I came up with a few questions to clarify her needs and I suggested some ways on how to deal with them in Teamness.

Image by cwalker71

How do you intend to sell the pots, online or in classical shops?

I would first like to start on the web, with an online store. Then I intend to collaborate with existing shops, both virtual and "physical", like flower shops, design houses.

The web site will evolve in a project of its own, having a high activity in the requirements phase, development and testing and at a slower pace afterwards, in the maintenance period. So I suggested separating its administration in a separate project called Flower pots website.

The rest of procedures of the startup can be put in a separate project called Flower pots. The name can be changed at any time, but we don't append startup or something similar, since it's highly probable that we'll use this project to track the whole business life span afterward.

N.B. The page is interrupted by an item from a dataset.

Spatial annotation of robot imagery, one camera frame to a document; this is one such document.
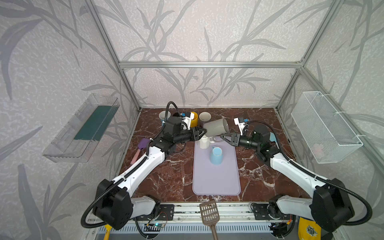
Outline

What are the initial issues for this business?
  • Perform an analysis of the competition and try to identify niches, finding missing details, like alternative materials for the pots.
  • Build the requirements for a basic e-commerce website. Once having the requirements, I want to contact a few companies that could help with the whole infrastructure (hosting, server, web application etc) so I can move on to the next step.
  • Discuss with potential partners. I think it's easier to not be alone in this journey.
  • Find storage space for the pots and establish initial stock of products.
  • Contact suppliers and discuss the conditions.
  • Contact delivery companies and discuss the conditions.
  • Calculate the initial amount to be invested.
  • Micro-test the product using Google AdWords.
  • Buy ads in related web and paper magazines, like gardening or blogs about flowers.
Every point in this list is a mini-project of its own, therefore I suggested defining milestones for each.

Breaking down these points into sub-tasks offers a clear vision on the roadmap for each of them.

When she has to Perform an analysis of the competition, she needs to know which competitors to follow, hence the first task: Search on Internet and in the gardening magazines and identify 5 top flower pots resellers.

Suddenly, this rather ambiguous job of analyzing the competition has a starting point. List the type of pots they're selling (material, size, model etc) and the prices, could be the subsequent task.

The result of the analysis above goes into separate messages: List of competitors, Possible niches for flower pots, which also lead to further steps in terms of milestone, like Contact 3 flower shops as a client and ask them why they're not selling a certain type of pot.


Who's going to be involved in this and what are the roles?

For starters, me, then my partner and afterward, an accountant who will take care of the legal finance issues.


My partner will take care of the administrative issues, like finding storage space, dealing with the company building the website and the delivery company.

I will be discussing and making the contracts with the suppliers; I'll design the first set of pots and take care of the advertisements. I also intend to outsource the whole process behind the website, including the hosting and the setup.

The partner is not known at this time, so he/she will get an invitation in both the website project and the administrative one at a later time.

The accountant can be welcome in a separate project, dealing with financial data, since it's not necessary to be involved in all aspects of the business, like brainstorming about the types of pots.

Creating more granular projects for different types of activities offers a clearer way of administrating the work done. People from the company involved in the website work don't need to know the data the accountant works with, so separating their work is more helpful in getting a good grasp on each part.

Also, once a project is completed, it can be archived, leaving more room for active ones.